FINDING SOMEONE YOU LOVE IS NOT EASY NOR KEEPING THEM IS.
The first day of a new school was supposed to be exciting — right?
Not for Sanshita.
Her stomach had been in knots since she woke up. She hadn’t touched her breakfast. She'd changed her outfit three times before settling on the safest option: her favorite faded blue jeans and a simple white kurta. Clean, comfortable, invisible.
She sat quietly in the car as her father drove her to Rockford High — hands clenched in her lap, trying not to look too anxious. He hummed some old Kishore Kumar tune under his breath, like everything was normal. Like his daughter wasn’t about to step into a whole new world, completely alone.
“You’ll be alright, beta,” he said softly as they pulled up in front of the school gates. “Remember, no one knows you here. You can be whoever you want.”
She smiled faintly, leaned over, and kissed his cheek. “Thanks, Papa.”
As soon as she stepped out of the car, it hit her — the noise, the energy, the sheer number of students already gathered around the entrance. Some were laughing, some were running around, some looked way too confident for 8:05 in the morning.
Her feet felt heavier with every step.
Don’t look around too much. Don’t make eye contact. Just breathe.
She whispered those thoughts to herself like a prayer and walked toward the main building. But just as she reached the steps
BAM.
She walked straight into someone.
Hard.
Her shoulder smacked into a broad chest, and she dropped her phone. Her bag slipped off her shoulder. She stumbled back, completely thrown off.
“Oh shit,” she muttered under her breath, crouching down to grab her phone.
“Watch it, Tiny,” a voice said. Not harsh — but cocky. Lazy. Amused.
She looked up.
And froze.
The guy she had bumped into was... something else. Tall. Really tall. Probably 6'3. Muscular. Tanned skin. His white shirt was half tucked in, tie hanging loose like he didn’t care about dress codes. And his face — sharp jaw, messy hair, brown eyes that looked right through her — and a smirk that said he knew exactly how good he looked.
He bent down, picked up her phone, and handed it to her.
“You new?” he asked casually, already knowing the answer.
She nodded, cheeks flushing. “Yeah. First day.”

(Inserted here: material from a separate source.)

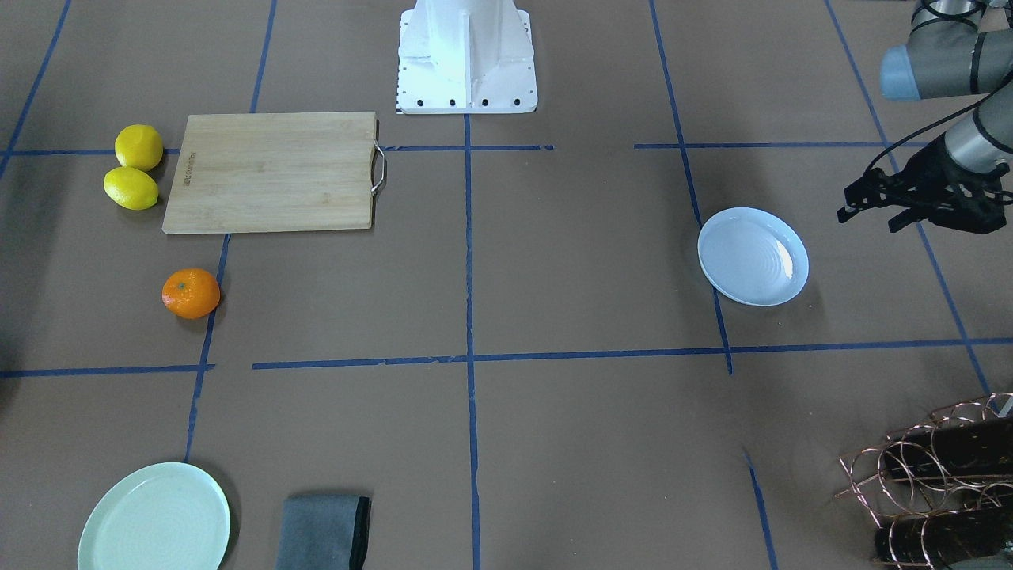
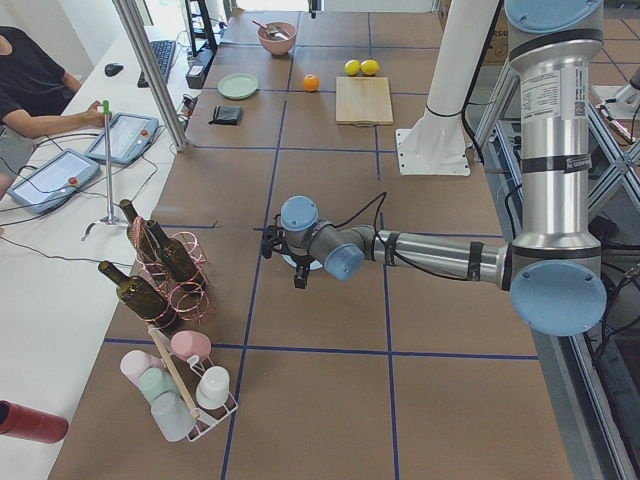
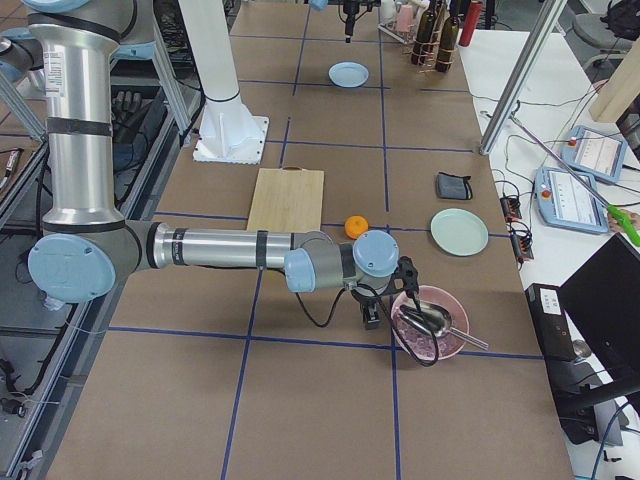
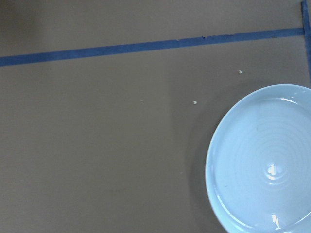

He tilted his head, studied her for a second. “Figures.”
She waited for him to move, but he didn’t. He just stood there, like he had all the time in the world.
“You’ve got that ‘I-hope-no-one-notices-me’ look,” he said.
Sanshita stared at him, unsure whether to be embarrassed, annoyed, or impressed.
“Thanks?” she said, taking her phone.
He chuckled. “Not an insult. Just... good luck.”
And with that, he turned around and walked away, slipping into a group of seniors like a wave disappearing into the sea.
She stood there for a moment, her heart beating faster than it should’ve been. She didn’t even know his name.
But something about him — the way he looked at her, that damn smirk — stuck in her chest like a secret waiting to explode.
What the hell just happened? she thought.
She took a shaky breath, adjusted her bag, and stepped into Rockford High — not knowing that the boy she just crashed into wasn’t just any senior.
He was Bhavik.
And she had just walked straight into a storm.
Rockford’s annual school fest was chaos. Beautiful, noisy, glitter-filled chaos.
Sanshita hadn’t wanted to come. She didn’t know anyone well enough. She was still trying to figure out where to sit at lunch without looking lost — so being part of a school-wide celebration felt like walking into someone else’s party.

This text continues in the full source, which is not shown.